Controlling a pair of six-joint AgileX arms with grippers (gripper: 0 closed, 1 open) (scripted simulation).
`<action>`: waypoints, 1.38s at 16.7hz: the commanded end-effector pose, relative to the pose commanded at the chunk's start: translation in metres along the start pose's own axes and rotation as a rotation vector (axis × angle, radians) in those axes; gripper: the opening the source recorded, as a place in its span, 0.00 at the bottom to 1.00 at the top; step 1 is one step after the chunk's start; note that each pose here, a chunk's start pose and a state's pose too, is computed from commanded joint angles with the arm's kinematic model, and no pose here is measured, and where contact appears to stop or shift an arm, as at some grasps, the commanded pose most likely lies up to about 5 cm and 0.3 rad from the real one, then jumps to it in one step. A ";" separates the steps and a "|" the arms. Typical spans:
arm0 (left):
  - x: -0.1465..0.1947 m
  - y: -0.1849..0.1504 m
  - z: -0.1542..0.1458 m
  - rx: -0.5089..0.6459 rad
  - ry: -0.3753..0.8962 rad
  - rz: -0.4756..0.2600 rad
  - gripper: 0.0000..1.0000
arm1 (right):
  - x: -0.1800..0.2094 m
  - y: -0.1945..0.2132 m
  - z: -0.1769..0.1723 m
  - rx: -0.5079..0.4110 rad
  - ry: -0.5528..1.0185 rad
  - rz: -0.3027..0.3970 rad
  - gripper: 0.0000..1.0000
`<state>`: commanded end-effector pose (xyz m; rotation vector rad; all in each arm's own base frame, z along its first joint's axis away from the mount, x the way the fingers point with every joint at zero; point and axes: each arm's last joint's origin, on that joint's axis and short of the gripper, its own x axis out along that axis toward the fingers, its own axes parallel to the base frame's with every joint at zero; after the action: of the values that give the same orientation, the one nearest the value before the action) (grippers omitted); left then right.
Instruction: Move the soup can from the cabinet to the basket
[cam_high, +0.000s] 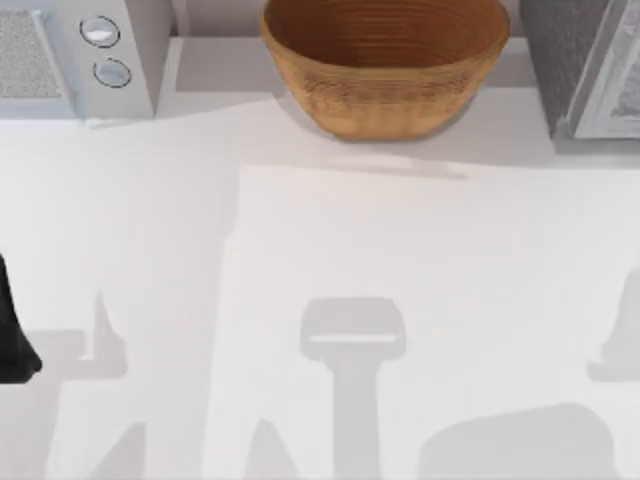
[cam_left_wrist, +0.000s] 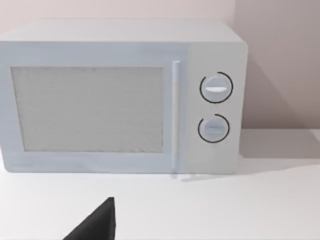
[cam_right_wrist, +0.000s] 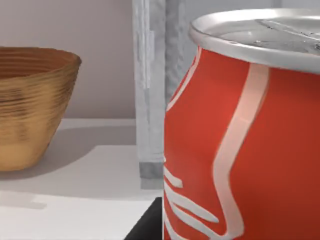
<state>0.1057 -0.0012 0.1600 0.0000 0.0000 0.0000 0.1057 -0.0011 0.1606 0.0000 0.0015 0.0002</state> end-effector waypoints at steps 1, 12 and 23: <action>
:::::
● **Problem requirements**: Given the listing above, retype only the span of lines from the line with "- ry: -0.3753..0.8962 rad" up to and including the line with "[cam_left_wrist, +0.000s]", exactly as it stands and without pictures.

● **Problem solution**:
  - ry: -0.3753..0.8962 rad
  - rz: -0.4756..0.2600 rad
  - gripper: 0.0000..1.0000
arm1 (right):
  - x: -0.1800..0.2094 m
  - y: -0.1945..0.2132 m
  - z: -0.1769..0.1723 m
  - rx: -0.5079..0.4110 rad
  - ry: -0.5528..1.0185 rad
  - rz: -0.3027..0.3970 rad
  - gripper: 0.0000..1.0000
`<state>`: commanded end-effector pose (xyz m; rotation vector rad; all in each arm's own base frame, z along its first joint's axis away from the mount, x the way the fingers point with every joint at zero; point and axes: each arm's last joint's origin, on that joint's axis and short of the gripper, its own x axis out along that axis toward the fingers, its own axes parallel to the base frame's with every joint at zero; after the action: of the values that give the same orientation, the one nearest the value before the action) (grippers omitted); left then right.
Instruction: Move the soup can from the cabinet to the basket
[cam_high, +0.000s] 
[cam_left_wrist, +0.000s] 

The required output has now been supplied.